Select Committee on Environment, Transport and Regional Affairs Memoranda

Memorandum by the Independent Group on the East Riding of Yorkshire Council (LAG 26)


  In examining the above the Independent Group on the East Riding of Yorkshire Council wish to make the following comments:

  1.  Transparency has not been helped at the East Riding by the changes. Attendance at an Executive meeting makes it apparent that the decisions have mainly been made beforehand in briefing meetings and group meetings which are attended only by the three political groups. There is little or no debate on important subjects and decisions are taken without the public present, the reason being given that people could be identified. The removal of the consultation initials would have been sufficient to prevent that. Whether it is more efficient, we do not yet know. It is certainly less accountable.

  2.  Councillors who are not part of the caucus feel ignored and have difficulty in raising issues. The requirement on the East Riding to have five members from the relevant scrutiny committee sign any call in papers and that there has to be two different parties makes it very difficult to call anything in, particularly for minority parties. The new rules will help if this unitary Authority agrees to adhere to them.

  3.  The local electorate finds it difficult to understand the new arrangements. Without area committees who meet in their areas it is very distant. Area committees allow the public to see their local government working more openly.

  4.  Scrutiny has not really yet developed sufficiently to become effective. It is still partly officer led and the way in which majority parties work makes it difficult to raise any issue for discussion. Minority parties constantly have to check that the few powers they retain are not eroded.

  5.  The East Riding are not opting for the directly elected mayor model.

  6.  The East Riding have three chairmen and two vice-chairmen allocated to every Review and Scrutiny Committee and three chairmen to all other committees. As Members of the East Riding we are very concerned about the way this is organised. This seems an inappropriate use of Members time and of the Council's budget. The minority Group of Independents does not have the opportunity to chair any Committee.

  Enclosed is a local ruling to the Police Authority.

  7.  In conclusion, as Members of a small group who are independent minded we have major concerns that the East Riding does not adhere to the recommendations of Hilary Armstrong MP when she said "all Members should have an input". We feel that by working collectively we are best serving the residents of the East Riding.
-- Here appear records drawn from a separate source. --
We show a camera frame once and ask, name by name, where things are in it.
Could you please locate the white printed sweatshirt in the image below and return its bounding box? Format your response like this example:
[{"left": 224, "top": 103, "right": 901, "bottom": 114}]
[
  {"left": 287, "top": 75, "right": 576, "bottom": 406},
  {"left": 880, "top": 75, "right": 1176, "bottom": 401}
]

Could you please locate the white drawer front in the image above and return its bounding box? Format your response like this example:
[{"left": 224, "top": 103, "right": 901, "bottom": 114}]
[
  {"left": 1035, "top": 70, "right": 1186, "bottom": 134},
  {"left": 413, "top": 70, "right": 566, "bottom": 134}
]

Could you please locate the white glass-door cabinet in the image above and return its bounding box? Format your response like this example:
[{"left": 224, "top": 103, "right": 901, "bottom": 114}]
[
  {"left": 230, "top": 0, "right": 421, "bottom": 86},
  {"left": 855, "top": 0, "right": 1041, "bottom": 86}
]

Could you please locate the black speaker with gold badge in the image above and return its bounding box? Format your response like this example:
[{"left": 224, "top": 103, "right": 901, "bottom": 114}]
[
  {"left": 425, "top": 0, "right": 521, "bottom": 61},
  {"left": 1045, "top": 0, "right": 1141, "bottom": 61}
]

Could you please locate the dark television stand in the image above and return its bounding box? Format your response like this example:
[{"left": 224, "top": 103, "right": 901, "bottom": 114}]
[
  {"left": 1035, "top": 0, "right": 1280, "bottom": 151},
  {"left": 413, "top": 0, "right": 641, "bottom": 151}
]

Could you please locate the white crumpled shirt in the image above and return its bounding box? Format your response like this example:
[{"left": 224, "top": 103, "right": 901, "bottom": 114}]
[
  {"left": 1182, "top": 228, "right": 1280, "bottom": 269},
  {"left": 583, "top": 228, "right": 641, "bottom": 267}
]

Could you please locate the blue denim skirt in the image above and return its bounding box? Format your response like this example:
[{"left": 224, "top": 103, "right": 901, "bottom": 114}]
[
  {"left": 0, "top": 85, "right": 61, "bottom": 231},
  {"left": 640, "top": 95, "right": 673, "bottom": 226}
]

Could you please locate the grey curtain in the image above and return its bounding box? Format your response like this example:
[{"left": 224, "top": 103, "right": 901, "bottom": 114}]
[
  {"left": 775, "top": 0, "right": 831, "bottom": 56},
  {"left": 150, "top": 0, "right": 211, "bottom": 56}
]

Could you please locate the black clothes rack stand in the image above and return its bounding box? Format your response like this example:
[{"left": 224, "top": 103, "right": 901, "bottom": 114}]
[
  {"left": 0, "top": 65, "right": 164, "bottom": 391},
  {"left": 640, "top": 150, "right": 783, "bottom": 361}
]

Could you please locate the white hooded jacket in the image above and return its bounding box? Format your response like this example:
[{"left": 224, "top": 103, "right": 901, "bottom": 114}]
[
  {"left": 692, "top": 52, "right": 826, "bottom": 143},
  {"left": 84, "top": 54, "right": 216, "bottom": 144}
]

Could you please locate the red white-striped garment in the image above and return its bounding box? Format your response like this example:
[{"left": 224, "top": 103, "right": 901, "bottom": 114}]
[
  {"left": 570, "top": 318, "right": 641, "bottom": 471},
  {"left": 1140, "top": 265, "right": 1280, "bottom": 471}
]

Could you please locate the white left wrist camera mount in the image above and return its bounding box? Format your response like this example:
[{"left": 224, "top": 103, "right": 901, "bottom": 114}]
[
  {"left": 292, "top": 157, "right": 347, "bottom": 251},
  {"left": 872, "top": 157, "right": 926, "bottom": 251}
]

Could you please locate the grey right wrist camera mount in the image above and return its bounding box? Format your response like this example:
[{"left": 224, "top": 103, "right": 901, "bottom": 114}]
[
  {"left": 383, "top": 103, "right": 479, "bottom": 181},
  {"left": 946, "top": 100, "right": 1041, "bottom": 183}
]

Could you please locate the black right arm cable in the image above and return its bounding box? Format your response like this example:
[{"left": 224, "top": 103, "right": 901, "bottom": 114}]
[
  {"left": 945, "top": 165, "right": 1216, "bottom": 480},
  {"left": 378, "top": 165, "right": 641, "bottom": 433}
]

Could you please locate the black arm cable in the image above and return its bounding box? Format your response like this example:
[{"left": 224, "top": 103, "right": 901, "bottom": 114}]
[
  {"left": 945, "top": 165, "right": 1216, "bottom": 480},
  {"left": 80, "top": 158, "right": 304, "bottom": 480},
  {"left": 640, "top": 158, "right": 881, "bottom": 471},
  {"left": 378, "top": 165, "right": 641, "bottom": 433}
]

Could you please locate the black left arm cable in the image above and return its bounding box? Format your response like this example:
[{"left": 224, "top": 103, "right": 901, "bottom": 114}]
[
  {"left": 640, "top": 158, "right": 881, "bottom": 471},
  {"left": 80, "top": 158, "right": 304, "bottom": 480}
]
Councillor Barbara Jefferson JP

Leader of the Independent Group on behalf of

Councillor C Allerston

Councillor R Allerston

Councillor J Cox

Councillor H Saynor

Councillor A Suggit



  The East Riding of Yorkshire Council is disappointed that the High Court has rejected part of its case challenging the manner in which Elected Members have been appointed to the Humberside Police Authority. The Council took the serious step of seeking Judicial Review because important principles of national significance were at stake.

  Elected Member nominations to the Police Authority are made by a special joint committee made up of councillors from all four Humber area unitary councils. This committee must decide how many representatives each council should have, who they are and also ensure that those chosen reflect "the balance of the parties across the members of the Councils as a whole". There are nine Elected Member representatives on the Humberside Police Authority—other members are drawn from the magistrates and lay community.

  The East Riding has been engaged since June in a two part dispute about the manner in which the Joint Committee made nominations to the Police Authority.

  The first and most important issue involved a challenge to the committee's original decision to allocate the East Riding just two places, which meant the area had only half the number of representatives on the Police Authority as the two South Bank councils. Those councils, North and North East Lincolnshire together have a smaller population than the East Riding, but were, nevertheless, allocated four places. Hull was allocated three places.

  Hull City Council fought to uphold the decision but eventually conceded agreeing to pay East Riding legal costs. In September the Joint Committee allocated East Riding three seats. A further dispute than arose as to how the places were allocated according to political parties. East Riding went back to court arguing in line with advice given to the Joint Committee by leading Counsel and the Home Office, that it was wrong only to take members from the three main political parties into account and that Independent Councillors should also be counted.

  The present Judicial Review has focused on strict legal interpretation of whether or not this contravenes the Police Act 1996.


  In a joint statement the East Riding Leaders, Councillors Parnaby, Willie and Male said:

    "Effectively the judgement means police Authorities are politicised. Matters are unlikely to rest here not least because a number of Police Authorities across the Country have Independent Councillors nominated to them. This judgement means their nomination is unlawful. Even the barrister for the Joint Committee said the argument he was advancing to exclude Independents may be undesirable but that parliament is the place to put that right. We expect the affected Councils will now lobby for change and we will refer this to the Local Government Association".

  In giving her judgement the Judge said:

    "It is in many ways difficult to see why, if a notional 70 of 100 seats were won by Independents, they should not find a voice on the joint committee. It may be, this court knows not, that parliament, given an apparent increase in independent elected representatives nationwide may wish to address and clarify the matter".

  Although the judgement can be appealed to the Court of Appeal, the East Riding has decided not to take this step so as to ensure the budget setting process for the Humberside Police Authority, which is to begin early in the New Year, is not jeopardised.